> What is expected: Output range, inclusive: from the line containing "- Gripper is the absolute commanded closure" to the line containing "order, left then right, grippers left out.". Restate those lines from the data below word for word and only those.

> Record set:
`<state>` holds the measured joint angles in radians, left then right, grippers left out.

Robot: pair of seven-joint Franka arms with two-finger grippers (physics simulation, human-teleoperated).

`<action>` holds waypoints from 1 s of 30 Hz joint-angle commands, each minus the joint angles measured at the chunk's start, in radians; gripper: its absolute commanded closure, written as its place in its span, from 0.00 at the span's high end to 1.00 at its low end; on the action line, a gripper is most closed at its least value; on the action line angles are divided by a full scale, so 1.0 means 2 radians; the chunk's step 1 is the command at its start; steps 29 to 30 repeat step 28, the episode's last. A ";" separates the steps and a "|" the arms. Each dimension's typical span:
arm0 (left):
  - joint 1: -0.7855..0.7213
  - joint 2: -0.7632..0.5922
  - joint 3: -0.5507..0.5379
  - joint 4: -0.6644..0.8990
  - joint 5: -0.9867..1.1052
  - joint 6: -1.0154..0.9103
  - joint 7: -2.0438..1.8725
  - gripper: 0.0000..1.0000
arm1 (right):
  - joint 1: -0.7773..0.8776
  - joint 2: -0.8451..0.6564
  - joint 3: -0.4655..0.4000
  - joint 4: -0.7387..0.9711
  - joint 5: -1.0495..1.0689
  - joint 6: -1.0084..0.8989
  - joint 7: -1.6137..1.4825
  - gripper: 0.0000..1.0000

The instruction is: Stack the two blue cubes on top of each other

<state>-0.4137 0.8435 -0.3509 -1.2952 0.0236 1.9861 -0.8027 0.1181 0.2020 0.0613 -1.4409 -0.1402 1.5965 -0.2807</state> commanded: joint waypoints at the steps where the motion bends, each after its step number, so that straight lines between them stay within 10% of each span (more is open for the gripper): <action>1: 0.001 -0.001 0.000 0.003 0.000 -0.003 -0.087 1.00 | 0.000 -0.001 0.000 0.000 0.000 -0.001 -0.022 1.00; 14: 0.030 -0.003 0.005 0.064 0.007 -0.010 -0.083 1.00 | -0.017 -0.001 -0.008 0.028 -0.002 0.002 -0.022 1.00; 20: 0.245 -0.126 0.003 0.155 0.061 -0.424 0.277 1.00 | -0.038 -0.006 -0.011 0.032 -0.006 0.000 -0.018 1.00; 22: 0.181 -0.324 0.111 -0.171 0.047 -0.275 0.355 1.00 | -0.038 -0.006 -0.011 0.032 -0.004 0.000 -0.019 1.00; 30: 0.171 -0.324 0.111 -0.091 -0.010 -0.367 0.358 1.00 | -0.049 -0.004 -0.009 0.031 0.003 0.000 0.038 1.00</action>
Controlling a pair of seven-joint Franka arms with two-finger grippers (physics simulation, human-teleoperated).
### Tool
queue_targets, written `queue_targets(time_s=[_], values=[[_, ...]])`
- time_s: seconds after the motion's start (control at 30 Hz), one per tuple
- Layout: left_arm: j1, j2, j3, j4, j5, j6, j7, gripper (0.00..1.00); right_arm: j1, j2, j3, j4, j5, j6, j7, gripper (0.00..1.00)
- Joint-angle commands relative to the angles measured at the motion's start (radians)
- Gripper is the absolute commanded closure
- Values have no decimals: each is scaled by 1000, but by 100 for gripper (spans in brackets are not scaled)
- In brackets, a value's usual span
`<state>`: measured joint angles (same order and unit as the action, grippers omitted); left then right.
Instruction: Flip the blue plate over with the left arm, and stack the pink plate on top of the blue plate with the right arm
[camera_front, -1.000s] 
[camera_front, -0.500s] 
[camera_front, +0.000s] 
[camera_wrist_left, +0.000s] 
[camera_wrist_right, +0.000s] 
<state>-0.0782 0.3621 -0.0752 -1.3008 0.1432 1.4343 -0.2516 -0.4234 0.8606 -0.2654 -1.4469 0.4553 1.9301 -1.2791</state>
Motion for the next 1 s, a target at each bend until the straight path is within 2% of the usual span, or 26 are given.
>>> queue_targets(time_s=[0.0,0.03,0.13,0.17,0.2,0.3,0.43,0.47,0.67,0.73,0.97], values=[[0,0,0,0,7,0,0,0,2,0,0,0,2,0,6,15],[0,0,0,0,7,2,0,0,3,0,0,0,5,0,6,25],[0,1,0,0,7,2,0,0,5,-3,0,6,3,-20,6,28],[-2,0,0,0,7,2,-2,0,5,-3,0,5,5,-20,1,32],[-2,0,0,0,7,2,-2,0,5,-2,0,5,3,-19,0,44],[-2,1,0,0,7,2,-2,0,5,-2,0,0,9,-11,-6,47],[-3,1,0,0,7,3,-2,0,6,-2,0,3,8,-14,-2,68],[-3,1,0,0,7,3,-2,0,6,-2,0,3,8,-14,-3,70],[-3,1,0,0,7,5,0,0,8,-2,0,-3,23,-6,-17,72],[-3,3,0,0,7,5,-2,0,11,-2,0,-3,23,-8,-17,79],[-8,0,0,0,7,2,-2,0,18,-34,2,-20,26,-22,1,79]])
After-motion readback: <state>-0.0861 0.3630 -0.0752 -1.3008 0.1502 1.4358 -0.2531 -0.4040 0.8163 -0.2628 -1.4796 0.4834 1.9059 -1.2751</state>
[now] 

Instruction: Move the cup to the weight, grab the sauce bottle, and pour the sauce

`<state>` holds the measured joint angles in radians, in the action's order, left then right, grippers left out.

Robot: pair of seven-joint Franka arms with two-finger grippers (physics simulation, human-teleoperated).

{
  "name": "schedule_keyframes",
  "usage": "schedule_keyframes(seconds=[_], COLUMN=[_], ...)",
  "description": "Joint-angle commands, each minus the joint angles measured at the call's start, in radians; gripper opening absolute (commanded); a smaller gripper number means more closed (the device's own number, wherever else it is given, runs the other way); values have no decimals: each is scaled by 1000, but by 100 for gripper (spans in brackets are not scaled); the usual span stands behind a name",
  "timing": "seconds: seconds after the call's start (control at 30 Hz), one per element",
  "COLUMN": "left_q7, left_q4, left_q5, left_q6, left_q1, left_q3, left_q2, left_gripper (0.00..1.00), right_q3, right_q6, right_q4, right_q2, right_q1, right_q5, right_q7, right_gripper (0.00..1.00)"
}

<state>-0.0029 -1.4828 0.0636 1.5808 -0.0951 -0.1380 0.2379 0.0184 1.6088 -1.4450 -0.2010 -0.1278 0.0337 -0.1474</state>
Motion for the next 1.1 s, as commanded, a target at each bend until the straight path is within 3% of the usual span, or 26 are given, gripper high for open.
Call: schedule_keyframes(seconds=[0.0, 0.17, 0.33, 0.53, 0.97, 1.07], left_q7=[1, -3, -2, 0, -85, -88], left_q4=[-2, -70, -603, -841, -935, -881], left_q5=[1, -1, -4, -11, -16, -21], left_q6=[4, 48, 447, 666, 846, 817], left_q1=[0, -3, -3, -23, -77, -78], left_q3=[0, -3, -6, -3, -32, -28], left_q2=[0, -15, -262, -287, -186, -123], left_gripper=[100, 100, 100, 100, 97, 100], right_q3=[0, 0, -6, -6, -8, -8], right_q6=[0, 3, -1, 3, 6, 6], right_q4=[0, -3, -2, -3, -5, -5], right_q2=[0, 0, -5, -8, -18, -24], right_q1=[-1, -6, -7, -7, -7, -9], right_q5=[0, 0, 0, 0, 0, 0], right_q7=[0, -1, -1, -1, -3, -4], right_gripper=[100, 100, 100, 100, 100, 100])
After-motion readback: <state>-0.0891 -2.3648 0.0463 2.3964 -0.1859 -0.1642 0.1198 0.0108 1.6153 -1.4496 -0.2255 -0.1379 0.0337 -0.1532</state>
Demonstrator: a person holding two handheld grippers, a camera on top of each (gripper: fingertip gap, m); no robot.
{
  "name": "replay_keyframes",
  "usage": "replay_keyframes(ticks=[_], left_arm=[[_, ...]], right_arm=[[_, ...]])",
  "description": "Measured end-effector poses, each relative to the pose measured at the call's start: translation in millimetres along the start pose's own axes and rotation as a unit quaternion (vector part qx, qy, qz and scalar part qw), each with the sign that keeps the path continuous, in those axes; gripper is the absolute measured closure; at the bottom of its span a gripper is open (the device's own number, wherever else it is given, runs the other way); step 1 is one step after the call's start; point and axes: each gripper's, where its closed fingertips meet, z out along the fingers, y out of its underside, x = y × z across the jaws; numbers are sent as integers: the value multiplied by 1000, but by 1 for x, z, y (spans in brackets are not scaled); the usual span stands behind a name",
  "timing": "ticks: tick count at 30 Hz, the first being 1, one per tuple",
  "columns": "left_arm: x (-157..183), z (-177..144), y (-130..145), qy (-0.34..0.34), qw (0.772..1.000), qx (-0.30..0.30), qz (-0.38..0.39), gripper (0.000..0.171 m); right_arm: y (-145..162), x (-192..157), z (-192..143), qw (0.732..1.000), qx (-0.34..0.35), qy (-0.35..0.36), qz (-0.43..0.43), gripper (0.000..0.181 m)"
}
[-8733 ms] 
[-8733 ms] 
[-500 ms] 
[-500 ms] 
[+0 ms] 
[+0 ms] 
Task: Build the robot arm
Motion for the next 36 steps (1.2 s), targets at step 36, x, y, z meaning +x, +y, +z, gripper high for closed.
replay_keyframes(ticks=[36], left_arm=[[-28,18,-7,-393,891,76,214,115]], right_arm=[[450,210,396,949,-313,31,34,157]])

> Result of the exercise:
- Gripper is the absolute commanded closure
- Values have no decimals: each is scaled by 1000, but by 100 for gripper (spans in brackets are not scaled)
- In brackets, a value's usual span
`<state>`: measured joint angles (same order and unit as the action, grippers omitted); left then right.
Instruction: Flip the blue plate over with the left arm, and stack the pink plate on top of the blue plate with the right arm
[camera_front, -1.000s] 
[camera_front, -0.500s] 
[camera_front, +0.000s] 
[camera_wrist_left, +0.000s] 
[camera_wrist_right, +0.000s] 
<state>-0.0782 0.3621 -0.0752 -1.3008 0.1432 1.4343 -0.2516 -0.4234 0.8606 -0.2654 -1.4469 0.4553 1.9301 -1.2791</state>
Motion for the next 1 s, a target at each bend until the straight path is within 2% of the usual span, or 26 are given.
>>> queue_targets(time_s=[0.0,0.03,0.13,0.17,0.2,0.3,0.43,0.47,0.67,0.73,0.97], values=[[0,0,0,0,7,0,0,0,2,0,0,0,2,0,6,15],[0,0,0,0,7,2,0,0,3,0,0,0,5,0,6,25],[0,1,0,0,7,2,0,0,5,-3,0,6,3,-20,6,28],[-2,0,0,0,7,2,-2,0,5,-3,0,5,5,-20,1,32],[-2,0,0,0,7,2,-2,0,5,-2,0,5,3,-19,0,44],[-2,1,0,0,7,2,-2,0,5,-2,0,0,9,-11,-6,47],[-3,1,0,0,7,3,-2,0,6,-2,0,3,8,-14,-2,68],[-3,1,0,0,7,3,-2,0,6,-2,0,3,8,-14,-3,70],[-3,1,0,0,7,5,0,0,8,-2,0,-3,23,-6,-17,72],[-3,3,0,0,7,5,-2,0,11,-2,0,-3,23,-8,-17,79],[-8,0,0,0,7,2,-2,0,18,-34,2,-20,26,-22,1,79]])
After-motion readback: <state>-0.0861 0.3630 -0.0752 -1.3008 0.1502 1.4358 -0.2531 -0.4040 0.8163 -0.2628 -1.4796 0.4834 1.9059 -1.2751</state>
[now] 

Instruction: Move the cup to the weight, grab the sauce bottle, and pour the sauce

`<state>` holds the measured joint angles in radians, in the action's order, left then right, grippers left out.

There's no more to the output.